The Body and the Body Politic: Assisted Suicide Under the Canadian Charter of Rights and Freedoms
26 Pages Posted: 27 May 2008
Abstract
The author critically examines the majority judgment of the Supreme Court of Canada in Rodriguez v. Canada (kG.) and concludes that the judges in the majority have adopted a legislative public policy mandate rather than carrying out a judicial function that accords with established canons of Charter interpretation and analysis. The author contends that the majority read section 7 of the Charter as enshrining the sanctity of life as an intrinsic, abstract societal value necessary to protect the ill and the vulnerable and not as an expression of the individual's entitlement to autonomy against the State.
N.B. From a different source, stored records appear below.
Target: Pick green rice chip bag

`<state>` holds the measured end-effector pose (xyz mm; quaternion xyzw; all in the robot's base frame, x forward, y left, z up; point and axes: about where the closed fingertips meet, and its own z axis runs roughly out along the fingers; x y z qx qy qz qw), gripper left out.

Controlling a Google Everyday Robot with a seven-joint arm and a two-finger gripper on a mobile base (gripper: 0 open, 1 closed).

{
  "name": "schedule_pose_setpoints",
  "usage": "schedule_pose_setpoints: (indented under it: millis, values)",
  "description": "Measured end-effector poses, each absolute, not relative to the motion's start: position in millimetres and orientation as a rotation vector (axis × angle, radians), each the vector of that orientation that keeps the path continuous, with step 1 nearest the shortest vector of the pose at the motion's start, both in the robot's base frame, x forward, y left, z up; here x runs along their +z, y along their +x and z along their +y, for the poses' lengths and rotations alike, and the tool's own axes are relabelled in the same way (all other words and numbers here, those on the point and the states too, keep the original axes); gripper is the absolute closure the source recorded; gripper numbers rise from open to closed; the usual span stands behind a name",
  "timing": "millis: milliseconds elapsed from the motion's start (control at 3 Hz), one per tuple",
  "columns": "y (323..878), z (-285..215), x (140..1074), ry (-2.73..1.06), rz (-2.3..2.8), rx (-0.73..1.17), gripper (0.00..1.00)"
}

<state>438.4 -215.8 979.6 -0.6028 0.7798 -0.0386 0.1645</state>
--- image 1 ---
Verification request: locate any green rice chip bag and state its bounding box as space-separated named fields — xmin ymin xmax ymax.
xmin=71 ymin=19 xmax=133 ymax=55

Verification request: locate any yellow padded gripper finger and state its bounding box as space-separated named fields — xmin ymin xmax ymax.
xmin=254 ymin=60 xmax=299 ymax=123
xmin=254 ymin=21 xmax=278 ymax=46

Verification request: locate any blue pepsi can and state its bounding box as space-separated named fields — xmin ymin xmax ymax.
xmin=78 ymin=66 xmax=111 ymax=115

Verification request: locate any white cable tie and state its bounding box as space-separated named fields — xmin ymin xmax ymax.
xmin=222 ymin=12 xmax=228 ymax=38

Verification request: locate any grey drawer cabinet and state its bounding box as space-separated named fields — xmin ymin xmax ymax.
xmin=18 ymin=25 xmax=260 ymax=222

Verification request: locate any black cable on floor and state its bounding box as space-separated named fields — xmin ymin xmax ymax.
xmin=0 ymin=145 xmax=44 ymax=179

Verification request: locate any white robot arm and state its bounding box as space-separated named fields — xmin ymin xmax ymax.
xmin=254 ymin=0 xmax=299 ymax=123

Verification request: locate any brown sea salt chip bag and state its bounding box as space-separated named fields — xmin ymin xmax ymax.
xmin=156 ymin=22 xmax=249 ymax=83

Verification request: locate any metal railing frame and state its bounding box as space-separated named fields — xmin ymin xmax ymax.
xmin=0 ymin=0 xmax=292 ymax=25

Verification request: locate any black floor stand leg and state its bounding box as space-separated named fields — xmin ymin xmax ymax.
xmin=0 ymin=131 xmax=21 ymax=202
She also contends that the majority's section 1 analysis was unduly deferential not only to the Canadian Parliament but also to the legislatures of the majority of Western democracies. This came at the expense of considering the legislative pattern of abandoning laws against suicide, the common law respect for individual autonomy and quality of life regarding refusal of and withdrawal from medical treatment, and the widespread lax enforcement of laws against mercy killing. The author is particularly critical of the majority's reliance on "slippery slope" reasoning, which subordinated Ms Rodriguez's Charter rights to apprehended wrongdoing by the medical profession and the presumed best interests of society as a whole. The author recommends that legislators who address the question of assisted suicide look to methods of regulating access to assisted suicide that reflect respect for individual dignity under the Charter at the end of life, and reject any reading of the majority judgment that suggests that legislators are free to regulate or to proscribe assisted suicide according to abstract notions of the sanctity of life, pragmatic views of the public good, or the false consciousness or perceived vulnerability of the terminally ill or disabled.